## Problem description
Restate the following data in its entirety, word for word and without images.

## Collected data
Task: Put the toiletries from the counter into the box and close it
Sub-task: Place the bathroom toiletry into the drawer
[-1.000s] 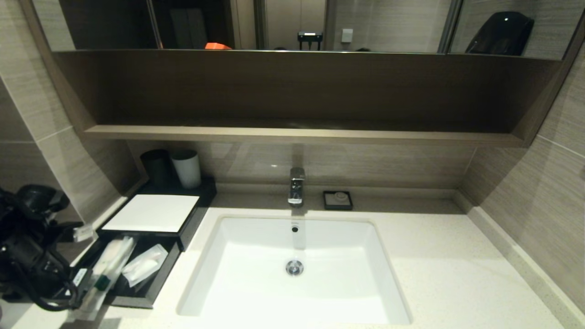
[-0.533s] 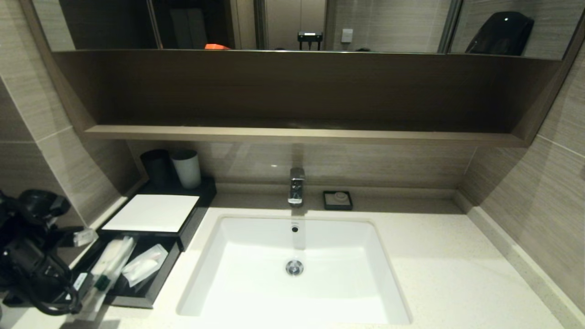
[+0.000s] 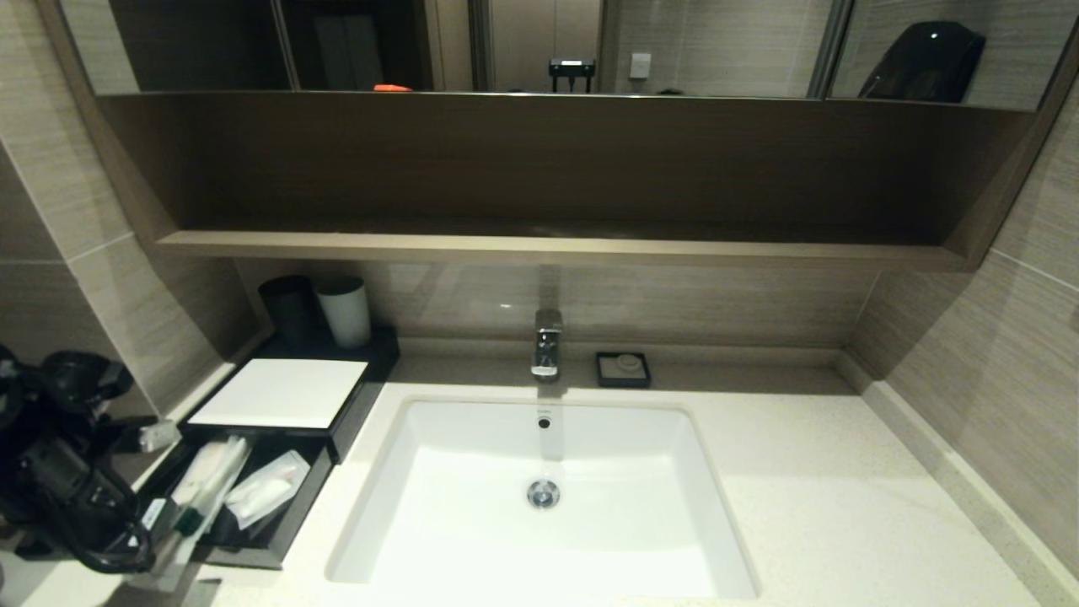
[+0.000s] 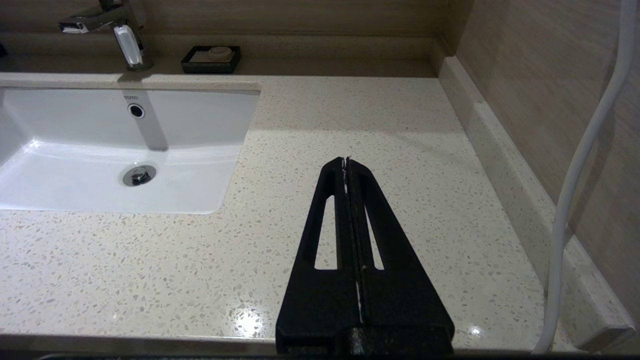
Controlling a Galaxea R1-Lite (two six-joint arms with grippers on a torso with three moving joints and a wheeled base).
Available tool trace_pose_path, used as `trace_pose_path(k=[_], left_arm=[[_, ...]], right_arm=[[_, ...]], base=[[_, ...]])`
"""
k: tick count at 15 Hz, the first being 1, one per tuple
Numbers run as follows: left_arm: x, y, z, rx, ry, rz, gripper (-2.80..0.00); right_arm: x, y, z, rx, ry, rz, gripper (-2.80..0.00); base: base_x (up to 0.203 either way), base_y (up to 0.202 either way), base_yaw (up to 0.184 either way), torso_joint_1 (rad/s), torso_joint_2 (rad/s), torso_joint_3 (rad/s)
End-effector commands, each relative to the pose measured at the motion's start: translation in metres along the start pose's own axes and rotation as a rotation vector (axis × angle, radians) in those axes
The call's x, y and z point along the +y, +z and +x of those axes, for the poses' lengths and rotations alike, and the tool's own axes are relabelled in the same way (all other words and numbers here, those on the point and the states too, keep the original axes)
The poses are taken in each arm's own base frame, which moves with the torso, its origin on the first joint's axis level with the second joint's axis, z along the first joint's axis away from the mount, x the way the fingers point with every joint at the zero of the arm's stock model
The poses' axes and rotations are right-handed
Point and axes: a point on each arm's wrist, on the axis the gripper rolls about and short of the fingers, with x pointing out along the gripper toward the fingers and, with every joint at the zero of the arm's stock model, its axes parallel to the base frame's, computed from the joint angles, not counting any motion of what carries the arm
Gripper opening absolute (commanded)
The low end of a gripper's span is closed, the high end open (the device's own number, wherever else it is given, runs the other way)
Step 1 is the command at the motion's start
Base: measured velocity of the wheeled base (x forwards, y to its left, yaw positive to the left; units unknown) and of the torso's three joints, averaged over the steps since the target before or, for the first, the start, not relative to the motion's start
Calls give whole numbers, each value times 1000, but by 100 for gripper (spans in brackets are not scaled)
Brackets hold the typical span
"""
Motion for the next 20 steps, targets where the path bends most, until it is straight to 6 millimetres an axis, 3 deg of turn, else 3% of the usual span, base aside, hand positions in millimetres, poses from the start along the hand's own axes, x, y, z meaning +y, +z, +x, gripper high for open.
trace_pose_path(k=[1, 20], left_arm=[[0, 2, 3, 12, -3, 1, -280], [6, 12, 17, 9, 5, -8, -280]], right_arm=[[0, 0, 0, 1, 0, -1, -280], [0, 0, 0, 1, 0, 0, -280]], base=[[0, 0, 0, 0, 0, 0], [0, 0, 0, 0, 0, 0]])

## Response to the exercise
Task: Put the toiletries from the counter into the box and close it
Sub-task: Place the bathroom toiletry into the drawer
[-1.000s] 
[-0.533s] 
[+0.000s] 
[+0.000s] 
Controlling a Galaxea R1-Lite (two six-joint arms with grippers on a torso with three moving joints and a wheeled base).
Available tool trace_pose_path, used as `trace_pose_path(k=[_], left_arm=[[_, ...]], right_arm=[[_, ...]], base=[[_, ...]])`
"""
k: tick count at 15 Hz, the first being 1, one per tuple
Numbers run as follows: left_arm: x, y, z, rx, ry, rz, gripper (-2.80..0.00); right_arm: x, y, z, rx, ry, rz, gripper (-2.80..0.00); base: base_x (up to 0.203 either way), base_y (up to 0.202 either way), base_yaw (up to 0.184 either way), torso_joint_1 (rad/s), torso_joint_2 (rad/s), torso_joint_3 (rad/s)
End-effector commands, each relative to the pose measured at the motion's start: translation in metres along the start pose's own axes and rotation as a rotation vector (axis × angle, radians) in those axes
The call's x, y and z point along the +y, +z and +x of those axes, for the poses' lengths and rotations alike, and the tool's own axes are relabelled in the same way (all other words and numbers here, those on the point and the states too, keep the original axes)
The poses are taken in each arm's own base frame, which moves with the torso, its origin on the first joint's axis level with the second joint's axis, z along the first joint's axis away from the mount, x the way the fingers point with every joint at the zero of the arm's stock model
The poses' axes and rotations are right-handed
Point and axes: a point on each arm's wrist, on the axis the gripper rolls about and short of the fingers, with x pointing out along the gripper toward the fingers and, with every joint at the zero of the arm's stock model, its axes parallel to the base frame's, computed from the joint angles, not counting any motion of what carries the arm
Gripper opening absolute (commanded)
The low end of a gripper's span is closed, the high end open (the device's own number, wherever else it is given, runs the other way)
Step 1 is the command at the motion's start
Base: measured velocity of the wheeled base (x forwards, y to its left, yaw positive to the left; units unknown) and of the torso's three joints, averaged over the steps since the target before or, for the first, the start, not relative to the motion's start
Calls give whole numbers, each value times 1000, but by 100 for gripper (spans in brackets are not scaled)
Brackets hold the typical span
"""
Motion for the next 20 steps, targets where the path bends most, until it is straight to 6 millimetres an axis, 3 deg of turn, else 3% of the usual span, base aside, hand positions in millimetres, poses from the start along the hand's own axes, x, y, z meaning +y, +z, +x, gripper high for open.
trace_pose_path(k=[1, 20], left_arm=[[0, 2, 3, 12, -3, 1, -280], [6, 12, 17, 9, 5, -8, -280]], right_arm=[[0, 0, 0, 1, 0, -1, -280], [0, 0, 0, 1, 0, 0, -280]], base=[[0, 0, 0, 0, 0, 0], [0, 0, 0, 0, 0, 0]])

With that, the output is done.